The manuscript deals with the fairly simple construction of plasmid containing epitopes that could be used for tagging genes in lab strains of S. cerevisiae. In general the manuscript is concise and not badly written but there are some issues that need to be addressed before it could be accepted for publication.

-the M&M are sometimes lacking, in some cases I assume E coli was used for plasmid propagation thus could you mention it. In addition, simply just mention what Taq polymerase/reaction kit was used as it was important for plasmid construction as well as confirmation of transformants

-the photos are sometimes not clear and are all missing a bar to indicate the resolution. Especially Fig 4a where it is not clear that the protein migrated to the nucleus. The signals just seems less intense.

-are these plasmids deposited somewhere like addgene or something similar?

-Of concern is the primer sequences.
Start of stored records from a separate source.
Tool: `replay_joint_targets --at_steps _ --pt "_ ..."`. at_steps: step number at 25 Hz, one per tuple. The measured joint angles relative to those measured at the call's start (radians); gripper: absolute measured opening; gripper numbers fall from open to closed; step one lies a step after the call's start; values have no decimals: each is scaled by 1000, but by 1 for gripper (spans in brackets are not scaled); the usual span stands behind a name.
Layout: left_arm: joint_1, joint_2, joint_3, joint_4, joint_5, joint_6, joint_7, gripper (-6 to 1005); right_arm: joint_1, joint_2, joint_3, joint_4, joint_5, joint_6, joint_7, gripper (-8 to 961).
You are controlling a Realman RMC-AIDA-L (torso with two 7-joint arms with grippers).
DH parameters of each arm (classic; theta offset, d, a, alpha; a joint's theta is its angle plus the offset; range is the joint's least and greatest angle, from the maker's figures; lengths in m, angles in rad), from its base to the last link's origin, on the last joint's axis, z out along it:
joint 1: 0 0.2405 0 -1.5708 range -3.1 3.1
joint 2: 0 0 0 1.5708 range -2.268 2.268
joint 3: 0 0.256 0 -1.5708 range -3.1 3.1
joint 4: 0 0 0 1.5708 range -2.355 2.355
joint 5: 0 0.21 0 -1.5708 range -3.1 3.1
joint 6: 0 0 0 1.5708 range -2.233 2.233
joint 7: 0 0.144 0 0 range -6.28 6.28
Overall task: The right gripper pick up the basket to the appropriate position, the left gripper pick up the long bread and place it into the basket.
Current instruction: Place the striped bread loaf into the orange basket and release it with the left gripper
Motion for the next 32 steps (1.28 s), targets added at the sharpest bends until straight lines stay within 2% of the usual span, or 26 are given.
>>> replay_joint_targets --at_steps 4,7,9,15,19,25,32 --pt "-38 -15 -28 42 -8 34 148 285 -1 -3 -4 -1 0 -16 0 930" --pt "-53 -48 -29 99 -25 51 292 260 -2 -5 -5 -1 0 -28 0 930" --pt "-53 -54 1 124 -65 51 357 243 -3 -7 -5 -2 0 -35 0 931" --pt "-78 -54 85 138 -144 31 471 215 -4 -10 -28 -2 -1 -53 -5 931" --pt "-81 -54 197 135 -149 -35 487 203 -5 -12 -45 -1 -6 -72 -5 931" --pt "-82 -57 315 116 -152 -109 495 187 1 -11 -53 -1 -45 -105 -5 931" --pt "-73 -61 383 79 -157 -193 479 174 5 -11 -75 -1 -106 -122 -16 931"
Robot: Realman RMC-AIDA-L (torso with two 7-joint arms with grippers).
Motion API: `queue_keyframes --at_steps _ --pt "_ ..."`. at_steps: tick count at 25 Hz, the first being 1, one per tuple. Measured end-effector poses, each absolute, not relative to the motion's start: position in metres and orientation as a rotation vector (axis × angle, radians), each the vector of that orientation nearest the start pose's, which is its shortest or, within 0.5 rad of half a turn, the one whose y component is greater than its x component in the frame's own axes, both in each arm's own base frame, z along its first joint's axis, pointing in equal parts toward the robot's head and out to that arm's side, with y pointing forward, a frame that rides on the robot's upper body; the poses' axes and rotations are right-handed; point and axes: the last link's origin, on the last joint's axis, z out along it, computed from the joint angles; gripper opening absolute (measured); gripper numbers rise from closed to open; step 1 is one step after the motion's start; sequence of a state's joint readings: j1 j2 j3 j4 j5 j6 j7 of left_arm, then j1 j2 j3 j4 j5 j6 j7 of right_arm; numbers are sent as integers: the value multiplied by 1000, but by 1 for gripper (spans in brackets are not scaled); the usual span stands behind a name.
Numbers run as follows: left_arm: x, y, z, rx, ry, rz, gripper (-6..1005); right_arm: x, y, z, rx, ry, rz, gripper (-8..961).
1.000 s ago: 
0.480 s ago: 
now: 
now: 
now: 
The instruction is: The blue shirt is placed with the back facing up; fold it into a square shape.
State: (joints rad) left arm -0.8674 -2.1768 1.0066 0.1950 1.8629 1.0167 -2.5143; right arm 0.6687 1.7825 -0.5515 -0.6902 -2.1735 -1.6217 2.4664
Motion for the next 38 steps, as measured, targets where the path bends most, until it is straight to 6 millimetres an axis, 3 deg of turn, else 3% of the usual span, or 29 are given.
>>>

I had a look at the first two in Table 2 #31 and #36 to see if they aligned with the sequence for the gene obtained from SGD. #31 has got two nucleotides that are not the same but basically half of #36 does not align with the sequence from SGD. For a manuscript like this which is largely about plasmid/strain construction it is important that the primer sequences should be correct as people might really like to replicate it and thus if the first two are already not correct, it cast doubt on all the others. Please clarify how the primers would have annealed as #36 would definitely not

For SWI5

GTGTTTCTAGTAGTCCAATCAAAG

GTGTTTCTAGTGCTCCAATCAAAG

 

For PMA1

CCGAATTCGTTGTTTATGTTCGGATGTGAT

GTGAAAGAATTGTTTGTGTTAAGGGTGCTC

Author Response

Please see the attachment.

Author Response File: Author Response.pdf

Reviewer 3 Report

Nice manuscript showing that these plasmids can serve as a tool for understanding protein functions in yeasts. I recommend this manuscript for publication in Microorganisms.

Author Response

Thank you very much for highly evaluating our manuscript, and recommending it for publication in Microorganisms.